What is needed -> Find the line holding "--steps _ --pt" in the entries below. Give it again exactly, along with every line after it up to and including the line holding "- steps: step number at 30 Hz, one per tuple".

*** Information ***

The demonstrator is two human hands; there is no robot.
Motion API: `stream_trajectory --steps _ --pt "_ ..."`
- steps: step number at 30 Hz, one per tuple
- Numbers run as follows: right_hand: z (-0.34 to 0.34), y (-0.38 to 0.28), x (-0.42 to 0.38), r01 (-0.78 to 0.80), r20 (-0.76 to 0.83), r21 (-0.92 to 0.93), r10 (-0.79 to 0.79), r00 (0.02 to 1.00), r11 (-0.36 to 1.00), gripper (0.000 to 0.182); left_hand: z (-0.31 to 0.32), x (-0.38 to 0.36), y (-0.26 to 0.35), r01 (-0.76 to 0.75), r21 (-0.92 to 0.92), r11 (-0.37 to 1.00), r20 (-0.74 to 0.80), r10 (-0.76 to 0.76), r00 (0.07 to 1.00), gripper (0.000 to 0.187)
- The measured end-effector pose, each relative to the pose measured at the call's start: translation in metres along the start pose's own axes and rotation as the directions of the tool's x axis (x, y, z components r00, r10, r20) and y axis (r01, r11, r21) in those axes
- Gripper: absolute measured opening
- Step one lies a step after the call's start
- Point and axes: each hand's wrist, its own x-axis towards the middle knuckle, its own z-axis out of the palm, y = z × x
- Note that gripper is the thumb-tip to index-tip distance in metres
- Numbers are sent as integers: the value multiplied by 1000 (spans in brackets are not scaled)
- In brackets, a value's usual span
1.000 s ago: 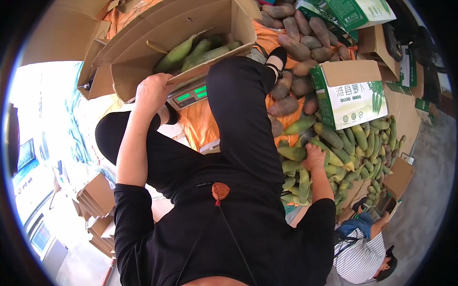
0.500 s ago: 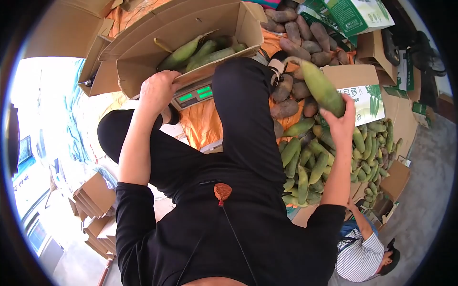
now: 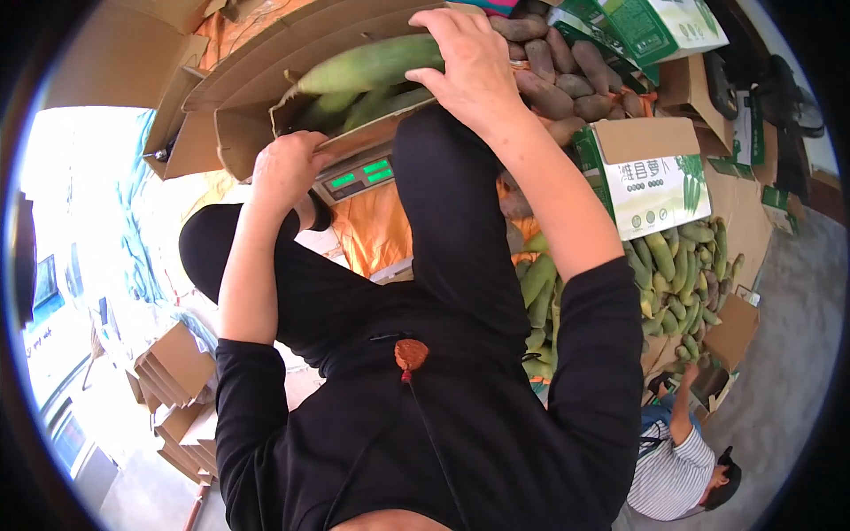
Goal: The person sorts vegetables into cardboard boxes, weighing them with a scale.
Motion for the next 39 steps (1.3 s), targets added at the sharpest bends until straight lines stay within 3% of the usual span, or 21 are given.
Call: stream_trajectory --steps 3,4,7,9,13,16,19,21,22,24,28,30,34,36,37,39 --pt "-11 11 -19 -159 -92 154 175 980 975 38 0 0 1 -19 -11 1000 -23 19 1000 24" --pt "-14 23 -35 -188 -90 130 201 975 973 38 0 -1 3 -23 14 1000 -24 23 999 21" --pt "-29 58 -98 -468 70 274 467 881 840 31 0 1 6 10 -47 999 -37 -11 999 23" --pt "-31 77 -151 -651 159 367 644 748 665 30 0 0 7 15 -70 997 -24 -17 1000 24" --pt "-18 119 -280 -843 197 -16 828 525 538 33 -4 -1 11 35 -101 994 -15 -37 999 26" --pt "8 138 -390 -940 169 -122 940 296 318 48 -7 -2 11 49 -149 988 -17 -52 998 28" --pt "20 121 -449 -971 177 -203 980 92 128 65 -13 -4 12 45 -177 983 -19 -49 999 30" --pt "32 109 -485 -994 233 -84 969 -85 -67 73 -12 -5 10 56 -181 982 -29 -62 998 30" --pt "33 97 -482 -995 243 -86 967 -77 -57 73 -11 -4 9 49 -194 980 -36 -57 998 30" --pt "39 74 -475 -958 292 -116 913 -286 -263 76 -10 -3 6 53 -182 982 -44 -62 997 29" --pt "59 72 -491 -960 251 -159 931 -264 -229 73 -10 -3 5 61 -149 987 -25 -66 998 33" --pt "42 52 -442 -928 280 -71 886 -370 -365 80 -11 -4 4 55 -145 988 -33 -60 998 33" --pt "51 58 -447 -950 250 -206 925 -285 -237 75 -13 -7 2 80 -146 986 -31 -86 996 31" --pt "53 59 -443 -972 257 -236 965 -53 10 71 -13 -8 0 94 -141 986 -38 -100 994 30" --pt "50 59 -430 -972 259 -234 965 -47 16 71 -13 -8 -1 94 -131 987 -32 -99 995 30" --pt "36 59 -396 -984 330 -46 933 147 171 66 -13 -9 -2 94 -121 988 -28 -98 995 29"
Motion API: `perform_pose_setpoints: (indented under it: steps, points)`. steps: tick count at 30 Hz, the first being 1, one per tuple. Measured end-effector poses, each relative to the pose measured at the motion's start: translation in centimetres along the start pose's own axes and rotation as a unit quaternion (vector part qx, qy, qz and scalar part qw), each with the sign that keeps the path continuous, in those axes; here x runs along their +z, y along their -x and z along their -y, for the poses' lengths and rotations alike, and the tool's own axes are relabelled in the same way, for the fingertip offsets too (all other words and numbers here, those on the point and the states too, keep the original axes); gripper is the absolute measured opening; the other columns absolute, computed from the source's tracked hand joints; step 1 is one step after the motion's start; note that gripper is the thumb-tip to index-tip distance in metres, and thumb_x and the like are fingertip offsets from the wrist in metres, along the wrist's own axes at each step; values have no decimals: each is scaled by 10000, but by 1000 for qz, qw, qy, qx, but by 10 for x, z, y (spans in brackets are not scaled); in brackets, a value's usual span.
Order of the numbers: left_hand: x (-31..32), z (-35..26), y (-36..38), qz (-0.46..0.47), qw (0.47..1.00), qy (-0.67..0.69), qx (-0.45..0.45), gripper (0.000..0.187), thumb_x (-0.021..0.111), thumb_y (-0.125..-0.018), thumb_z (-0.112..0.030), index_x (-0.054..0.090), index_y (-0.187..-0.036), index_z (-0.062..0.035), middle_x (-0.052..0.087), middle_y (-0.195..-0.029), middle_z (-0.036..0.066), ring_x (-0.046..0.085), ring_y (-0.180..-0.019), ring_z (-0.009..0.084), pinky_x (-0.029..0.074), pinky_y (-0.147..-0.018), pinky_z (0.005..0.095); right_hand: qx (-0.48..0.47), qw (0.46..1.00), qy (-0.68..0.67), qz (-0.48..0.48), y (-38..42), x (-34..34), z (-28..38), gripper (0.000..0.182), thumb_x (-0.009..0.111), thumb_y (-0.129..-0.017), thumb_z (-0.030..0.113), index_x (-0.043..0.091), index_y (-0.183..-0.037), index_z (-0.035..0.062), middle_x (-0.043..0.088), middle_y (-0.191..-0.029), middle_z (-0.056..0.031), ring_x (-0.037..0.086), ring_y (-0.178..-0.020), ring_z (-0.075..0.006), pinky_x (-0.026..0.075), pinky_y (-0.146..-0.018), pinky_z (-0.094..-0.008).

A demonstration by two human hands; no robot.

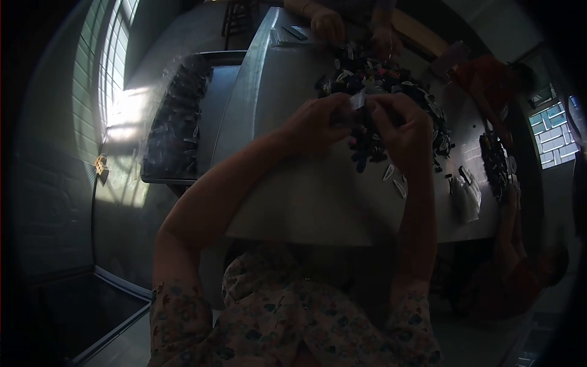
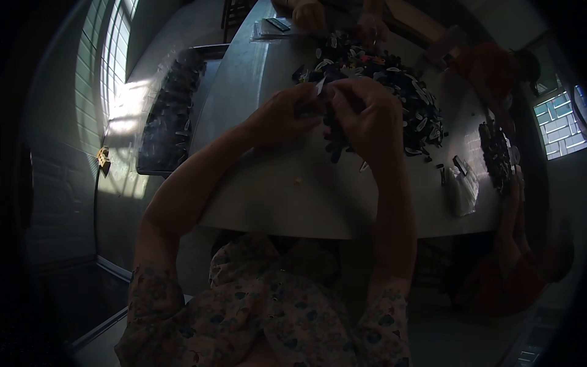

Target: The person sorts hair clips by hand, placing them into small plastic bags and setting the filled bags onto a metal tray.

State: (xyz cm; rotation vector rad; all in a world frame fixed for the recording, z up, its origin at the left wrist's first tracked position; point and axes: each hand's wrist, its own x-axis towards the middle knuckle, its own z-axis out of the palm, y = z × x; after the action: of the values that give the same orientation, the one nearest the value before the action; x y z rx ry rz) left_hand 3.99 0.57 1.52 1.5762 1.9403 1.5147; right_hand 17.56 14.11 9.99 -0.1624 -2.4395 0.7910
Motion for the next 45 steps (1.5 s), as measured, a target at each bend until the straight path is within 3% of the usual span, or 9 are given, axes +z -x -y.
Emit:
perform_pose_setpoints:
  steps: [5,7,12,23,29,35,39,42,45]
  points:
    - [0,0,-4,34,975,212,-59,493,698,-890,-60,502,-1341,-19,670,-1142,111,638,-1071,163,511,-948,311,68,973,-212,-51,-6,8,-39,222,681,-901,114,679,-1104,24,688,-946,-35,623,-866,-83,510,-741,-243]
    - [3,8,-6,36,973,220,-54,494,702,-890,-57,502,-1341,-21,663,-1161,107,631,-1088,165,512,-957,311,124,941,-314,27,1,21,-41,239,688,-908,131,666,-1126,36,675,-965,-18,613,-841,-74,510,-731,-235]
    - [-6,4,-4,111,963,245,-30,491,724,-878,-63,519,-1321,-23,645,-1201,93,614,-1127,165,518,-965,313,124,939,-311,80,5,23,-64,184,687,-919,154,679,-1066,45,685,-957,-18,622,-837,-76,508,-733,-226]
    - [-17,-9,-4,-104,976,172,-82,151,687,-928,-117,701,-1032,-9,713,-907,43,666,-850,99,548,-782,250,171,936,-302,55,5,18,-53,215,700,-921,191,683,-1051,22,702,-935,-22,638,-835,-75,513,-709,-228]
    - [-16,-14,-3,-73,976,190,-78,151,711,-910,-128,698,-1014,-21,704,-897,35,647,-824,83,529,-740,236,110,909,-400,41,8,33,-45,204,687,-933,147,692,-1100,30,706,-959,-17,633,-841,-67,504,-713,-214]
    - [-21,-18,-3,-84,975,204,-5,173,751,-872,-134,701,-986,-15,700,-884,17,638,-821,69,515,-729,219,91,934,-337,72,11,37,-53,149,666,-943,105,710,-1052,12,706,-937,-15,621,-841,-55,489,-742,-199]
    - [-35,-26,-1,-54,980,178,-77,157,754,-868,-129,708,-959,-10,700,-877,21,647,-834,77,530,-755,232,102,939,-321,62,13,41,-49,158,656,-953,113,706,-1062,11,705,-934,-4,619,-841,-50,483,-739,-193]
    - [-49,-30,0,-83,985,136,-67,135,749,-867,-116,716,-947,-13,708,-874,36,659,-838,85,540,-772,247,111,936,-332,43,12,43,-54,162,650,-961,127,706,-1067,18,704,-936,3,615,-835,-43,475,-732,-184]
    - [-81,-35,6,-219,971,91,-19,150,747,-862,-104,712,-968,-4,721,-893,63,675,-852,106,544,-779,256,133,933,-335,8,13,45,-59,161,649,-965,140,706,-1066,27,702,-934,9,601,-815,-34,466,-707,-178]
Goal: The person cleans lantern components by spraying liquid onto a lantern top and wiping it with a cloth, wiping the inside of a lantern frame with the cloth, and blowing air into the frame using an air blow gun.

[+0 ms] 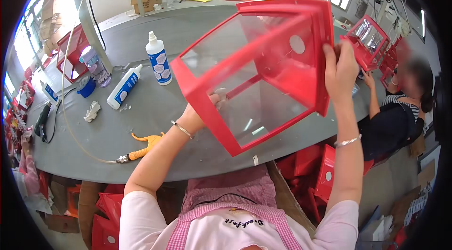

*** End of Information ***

Worked solution ->
Motion API: `stream_trajectory --steps _ --pt "_ ..."`
- steps: step number at 30 Hz, one per tuple

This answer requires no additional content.